Luke frowned, like he didn’t quite believe me.

“You were actually the one who made me think of asking Jim in the first place,” I said in a rush. “Because of what you said during checkers about the permit snafu. I guessed that you guys might need an extra guide to keep your guide-to-client ratios, and I needed a job right away. So I came up here and asked about it.”

“Oh,” he said, still a little taken aback. “I’m surprised you did that.”

“Me, too. But I told you, I’m not in a very good place right now. Necessity makes things easier.”

“True.” He shifted his weight.

“I’m sorry, Luke. I should have found a way to tell you before Jim announced it. If I had, you would have known how it all went down.”

“It’s okay. I shouldn’t have jumped to conclusions. And I’m really sorry about what I said about Greg. You know I think the world of him.”

“I know.”

“Are you mad?”

“No.”

“You’re sure?”

“Yes. And what about you? Are you going to stop with the vicious looks and avoiding me?”

He winced, but then his mischievous left dimple appeared. “No one would guess this, but you can be pretty feisty when you put your mind to it.”

“Sorry,” I said, returning his smile.

We looked at each other. Behind him, the juniper smoke from the chorten curled up in a helix. He might not still be angry, but he was still something. Despite having known him forever, I couldn’t decipher what that something was. I bit my lip.

“Stay right here, okay?” he said.

He walked into the heart of the celebration and came back with a small mound of tsampa in his hand.

“Oh no you don’t,” I cried, blocking his hands so he couldn’t throw it on me.

“I would never.”

I relaxed and squared myself in front of him.

He dipped his fingertips in the flour and stepped closer. At five ten, he was only two inches taller than me, which put our faces quite near.

Slowly, he drew a line with the flour from my ear to my chin. My blood rushed at his touch. “For safety, summit success, and long life,” he said in Sherpa as he spread the cool, silken flour along the other side of my jaw.

I scooped flour from his palm, repeating the benediction before tracing careful lines down each side of his jaw. His skin was warm and smooth, coated in the flour that others had layered there before me. Flecks of golden amber shone in his eyes. I took it one step further. I dipped my fingers back in the tsampa and drew a line across his forehead. A line that I traced as slowly as I could so it would make the contact last longer.

I knew I shouldn’t be doing this. Allowing myself to dream. Or maybe it was just that I was still searching for closure from two years ago. But in this moment, this gravity-like connection between us was in control, and it felt right to be touching him.

I ran out of forehead, so I lowered my hand.

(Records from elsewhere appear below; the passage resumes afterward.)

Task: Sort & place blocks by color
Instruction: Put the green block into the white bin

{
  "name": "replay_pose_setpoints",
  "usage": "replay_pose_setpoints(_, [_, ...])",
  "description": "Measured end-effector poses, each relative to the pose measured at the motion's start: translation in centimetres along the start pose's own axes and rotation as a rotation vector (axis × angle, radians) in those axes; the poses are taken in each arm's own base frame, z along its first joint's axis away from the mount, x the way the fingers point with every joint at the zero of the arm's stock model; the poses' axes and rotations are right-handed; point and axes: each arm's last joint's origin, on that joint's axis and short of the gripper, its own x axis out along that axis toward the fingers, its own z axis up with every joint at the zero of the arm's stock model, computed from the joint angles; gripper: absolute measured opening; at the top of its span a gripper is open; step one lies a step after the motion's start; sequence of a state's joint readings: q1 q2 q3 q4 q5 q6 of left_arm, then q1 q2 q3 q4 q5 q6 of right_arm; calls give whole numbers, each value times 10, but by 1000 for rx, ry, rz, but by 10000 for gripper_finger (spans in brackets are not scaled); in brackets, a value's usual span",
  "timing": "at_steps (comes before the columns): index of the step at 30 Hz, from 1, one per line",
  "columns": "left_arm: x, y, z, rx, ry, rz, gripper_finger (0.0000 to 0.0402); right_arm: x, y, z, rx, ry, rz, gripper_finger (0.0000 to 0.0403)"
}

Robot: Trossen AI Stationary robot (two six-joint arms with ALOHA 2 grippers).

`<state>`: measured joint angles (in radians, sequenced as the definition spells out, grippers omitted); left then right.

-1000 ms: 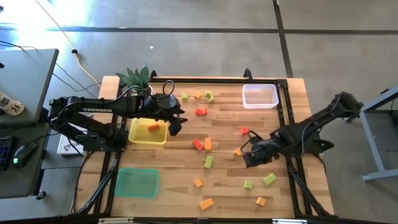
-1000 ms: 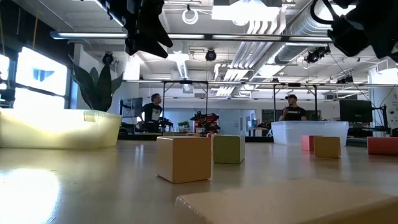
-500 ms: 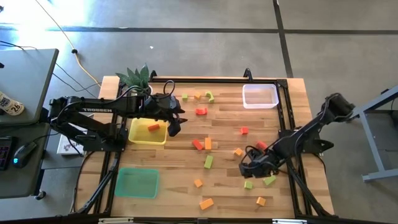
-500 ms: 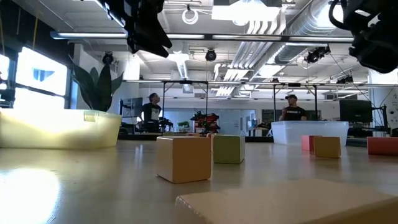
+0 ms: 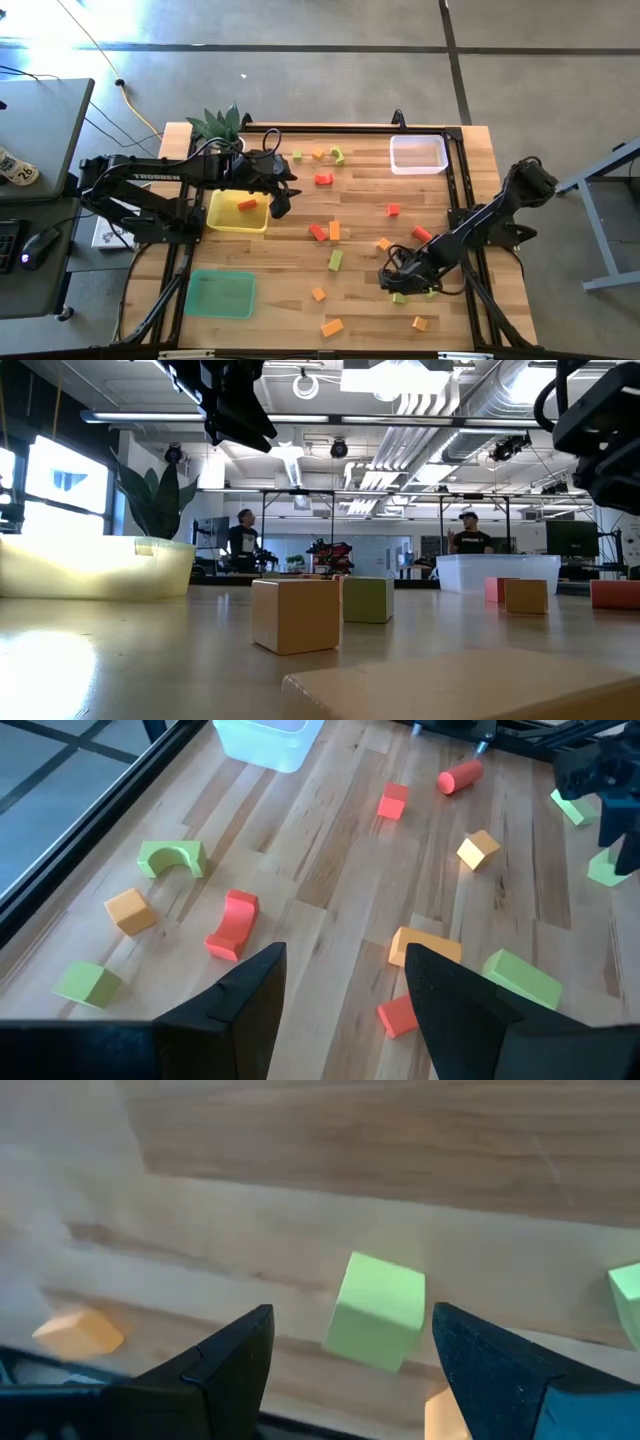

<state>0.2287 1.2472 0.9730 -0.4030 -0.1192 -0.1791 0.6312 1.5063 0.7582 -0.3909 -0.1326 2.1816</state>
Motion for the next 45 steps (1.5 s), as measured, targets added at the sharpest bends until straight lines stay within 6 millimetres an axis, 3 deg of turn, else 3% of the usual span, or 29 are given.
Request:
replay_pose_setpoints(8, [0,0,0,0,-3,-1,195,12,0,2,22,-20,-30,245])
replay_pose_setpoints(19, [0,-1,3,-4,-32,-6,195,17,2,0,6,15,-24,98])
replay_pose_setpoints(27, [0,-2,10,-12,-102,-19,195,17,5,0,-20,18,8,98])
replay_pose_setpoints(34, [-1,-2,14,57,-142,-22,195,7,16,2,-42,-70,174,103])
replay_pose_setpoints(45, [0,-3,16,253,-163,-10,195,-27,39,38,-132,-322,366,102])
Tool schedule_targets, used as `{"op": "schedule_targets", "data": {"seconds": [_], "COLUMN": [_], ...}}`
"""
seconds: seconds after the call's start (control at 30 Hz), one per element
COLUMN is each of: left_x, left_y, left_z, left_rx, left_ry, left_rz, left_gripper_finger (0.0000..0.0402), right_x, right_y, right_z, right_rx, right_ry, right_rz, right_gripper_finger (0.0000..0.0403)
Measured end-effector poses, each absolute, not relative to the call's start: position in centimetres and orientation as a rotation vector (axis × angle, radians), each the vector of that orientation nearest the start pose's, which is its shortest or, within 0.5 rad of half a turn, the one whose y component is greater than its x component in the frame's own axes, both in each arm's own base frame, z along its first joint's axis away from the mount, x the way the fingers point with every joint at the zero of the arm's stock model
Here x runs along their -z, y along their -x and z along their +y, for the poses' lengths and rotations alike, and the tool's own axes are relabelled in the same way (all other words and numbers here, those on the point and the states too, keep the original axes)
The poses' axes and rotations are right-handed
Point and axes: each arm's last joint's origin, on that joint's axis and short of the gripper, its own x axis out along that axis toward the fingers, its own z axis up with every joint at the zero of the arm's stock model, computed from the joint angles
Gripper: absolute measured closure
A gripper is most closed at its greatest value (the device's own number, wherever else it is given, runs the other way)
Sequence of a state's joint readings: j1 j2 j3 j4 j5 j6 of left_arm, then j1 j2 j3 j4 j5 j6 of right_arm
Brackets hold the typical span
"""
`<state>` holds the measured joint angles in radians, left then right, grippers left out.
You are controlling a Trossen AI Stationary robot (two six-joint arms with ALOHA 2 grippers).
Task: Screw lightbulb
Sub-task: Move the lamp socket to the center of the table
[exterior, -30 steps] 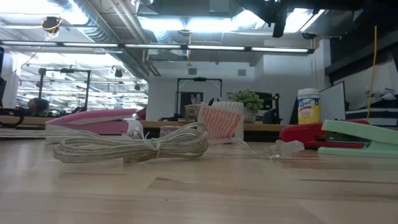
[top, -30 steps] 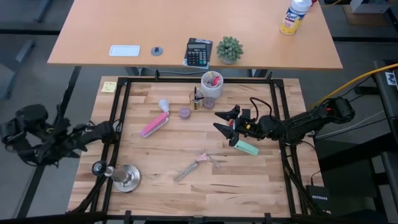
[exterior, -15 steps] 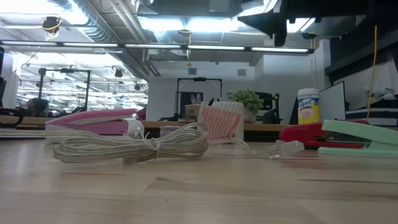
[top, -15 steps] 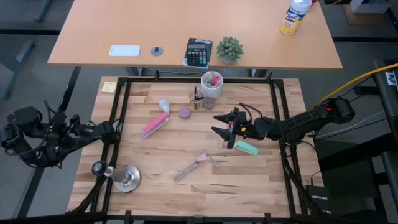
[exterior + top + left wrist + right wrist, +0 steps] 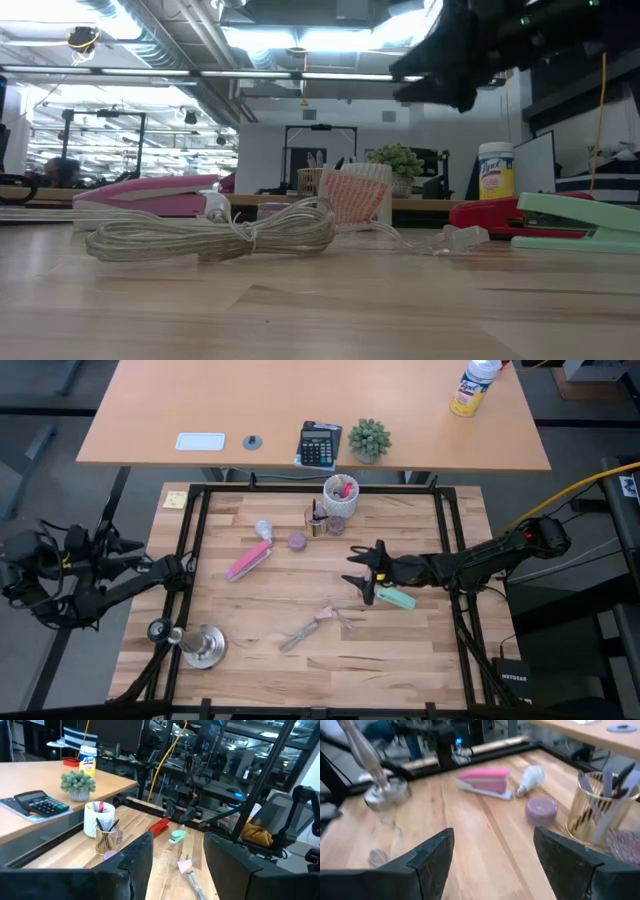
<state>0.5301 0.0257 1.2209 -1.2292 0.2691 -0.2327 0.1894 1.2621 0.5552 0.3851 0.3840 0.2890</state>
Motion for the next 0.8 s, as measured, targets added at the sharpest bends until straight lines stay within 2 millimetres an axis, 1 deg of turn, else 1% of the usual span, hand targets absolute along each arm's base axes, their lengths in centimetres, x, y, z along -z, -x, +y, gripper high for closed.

We were just a foot apart.

What if I’d gone to Townsend College last year like I was supposed to? We would have been in Washington together after being apart only one year instead of two. Would that have changed things, made us keep closer in touch, like the distance was temporary, not permanent?

But, then, that had been our exact scenario at the point we’d said good-bye after the earthquake, and Luke had never used the email address I’d given him.

“Why did you never email?” I asked.

His eyes searched my face, as if what he found on it would determine how he answered.

“I did email,” he said finally. “But you never wrote back.”

My heartbeats thudded in my eardrums.

The sounds of the puja party returned, along with my awareness of the people around us. Which included the men of the A-Team descending on Luke and me, holding handfuls of tsampa like snowballs they were about to launch at us. I squealed and made a break for it.